Task description: Gather every line of the entries that includes the word "green".

Exercise materials:
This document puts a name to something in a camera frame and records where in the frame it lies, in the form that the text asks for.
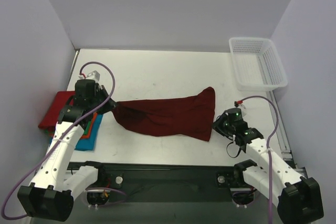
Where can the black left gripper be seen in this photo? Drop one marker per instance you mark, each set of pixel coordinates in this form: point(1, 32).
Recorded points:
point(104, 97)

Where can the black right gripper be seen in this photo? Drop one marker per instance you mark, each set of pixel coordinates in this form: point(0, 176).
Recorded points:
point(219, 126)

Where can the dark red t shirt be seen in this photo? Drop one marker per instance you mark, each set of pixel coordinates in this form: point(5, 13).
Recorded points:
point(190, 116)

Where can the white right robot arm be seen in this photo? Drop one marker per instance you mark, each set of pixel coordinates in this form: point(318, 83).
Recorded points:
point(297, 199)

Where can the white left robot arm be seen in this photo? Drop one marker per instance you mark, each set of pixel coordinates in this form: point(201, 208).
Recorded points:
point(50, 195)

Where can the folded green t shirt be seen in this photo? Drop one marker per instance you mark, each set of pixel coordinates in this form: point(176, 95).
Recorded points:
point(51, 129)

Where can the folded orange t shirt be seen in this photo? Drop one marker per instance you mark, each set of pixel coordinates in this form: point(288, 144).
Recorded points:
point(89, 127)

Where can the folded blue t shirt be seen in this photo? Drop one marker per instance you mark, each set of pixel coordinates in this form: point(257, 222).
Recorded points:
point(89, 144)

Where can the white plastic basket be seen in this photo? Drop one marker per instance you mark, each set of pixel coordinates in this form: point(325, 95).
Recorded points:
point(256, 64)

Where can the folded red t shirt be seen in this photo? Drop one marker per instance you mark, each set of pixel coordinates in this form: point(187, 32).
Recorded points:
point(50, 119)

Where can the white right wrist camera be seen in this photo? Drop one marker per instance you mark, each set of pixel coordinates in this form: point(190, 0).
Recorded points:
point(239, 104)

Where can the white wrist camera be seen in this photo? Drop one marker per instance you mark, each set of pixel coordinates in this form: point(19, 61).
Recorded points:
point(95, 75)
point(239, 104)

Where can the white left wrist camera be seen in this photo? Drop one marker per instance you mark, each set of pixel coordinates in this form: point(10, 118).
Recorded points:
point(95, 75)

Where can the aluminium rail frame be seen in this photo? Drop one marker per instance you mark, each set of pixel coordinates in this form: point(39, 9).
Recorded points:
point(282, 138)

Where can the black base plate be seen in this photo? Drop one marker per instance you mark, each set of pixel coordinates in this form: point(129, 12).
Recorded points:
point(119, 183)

==

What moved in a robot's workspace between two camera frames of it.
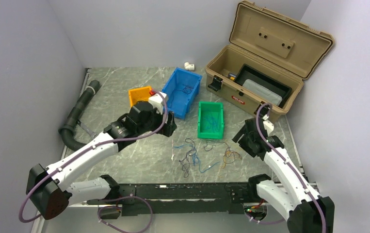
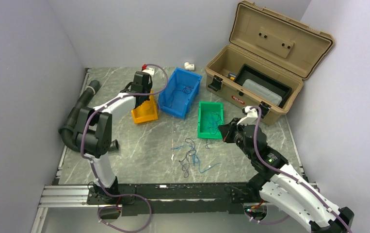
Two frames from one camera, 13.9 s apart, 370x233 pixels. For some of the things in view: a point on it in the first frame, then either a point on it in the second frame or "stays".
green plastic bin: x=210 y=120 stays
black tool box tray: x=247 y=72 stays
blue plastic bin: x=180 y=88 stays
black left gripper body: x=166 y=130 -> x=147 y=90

...

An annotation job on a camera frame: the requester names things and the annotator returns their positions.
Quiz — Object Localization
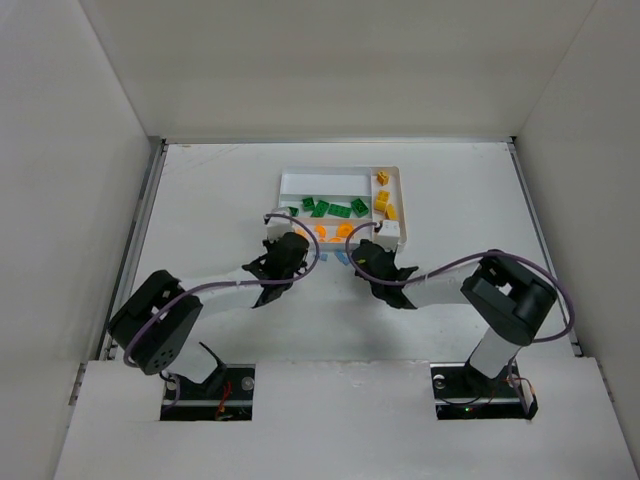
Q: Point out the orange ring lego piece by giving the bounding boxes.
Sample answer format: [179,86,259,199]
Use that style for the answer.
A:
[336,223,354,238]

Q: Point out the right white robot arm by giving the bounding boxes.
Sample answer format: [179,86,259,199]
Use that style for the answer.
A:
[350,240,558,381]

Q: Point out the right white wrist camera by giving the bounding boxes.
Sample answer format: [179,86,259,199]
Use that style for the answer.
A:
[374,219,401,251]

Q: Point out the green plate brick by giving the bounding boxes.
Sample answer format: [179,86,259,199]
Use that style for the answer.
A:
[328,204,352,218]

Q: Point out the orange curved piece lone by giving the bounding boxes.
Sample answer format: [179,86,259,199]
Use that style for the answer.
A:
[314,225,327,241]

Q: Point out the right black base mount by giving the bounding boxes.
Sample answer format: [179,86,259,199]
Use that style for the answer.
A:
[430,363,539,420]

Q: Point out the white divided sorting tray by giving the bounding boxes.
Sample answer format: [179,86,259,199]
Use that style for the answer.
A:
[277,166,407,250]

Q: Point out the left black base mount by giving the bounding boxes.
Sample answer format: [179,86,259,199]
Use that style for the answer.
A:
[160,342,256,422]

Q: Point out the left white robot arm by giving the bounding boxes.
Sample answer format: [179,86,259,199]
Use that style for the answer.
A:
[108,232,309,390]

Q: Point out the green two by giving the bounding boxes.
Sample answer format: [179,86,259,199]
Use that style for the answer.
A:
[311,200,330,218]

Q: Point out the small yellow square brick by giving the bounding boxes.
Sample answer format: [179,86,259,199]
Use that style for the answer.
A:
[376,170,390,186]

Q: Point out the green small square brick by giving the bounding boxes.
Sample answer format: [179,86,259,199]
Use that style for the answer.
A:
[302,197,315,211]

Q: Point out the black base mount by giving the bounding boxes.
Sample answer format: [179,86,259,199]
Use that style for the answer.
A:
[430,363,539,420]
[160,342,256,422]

Solution to this task:
Where can the folded green t shirt be seen in this photo? Drop one marker per instance you mark, each set of pixel coordinates in this form: point(176, 95).
green plastic bin: x=210 y=120 stays
Q: Point out the green plate brick by giving the bounding boxes.
Q: Point out the green two by giving the bounding boxes.
Q: Point out the green small square brick by giving the bounding boxes.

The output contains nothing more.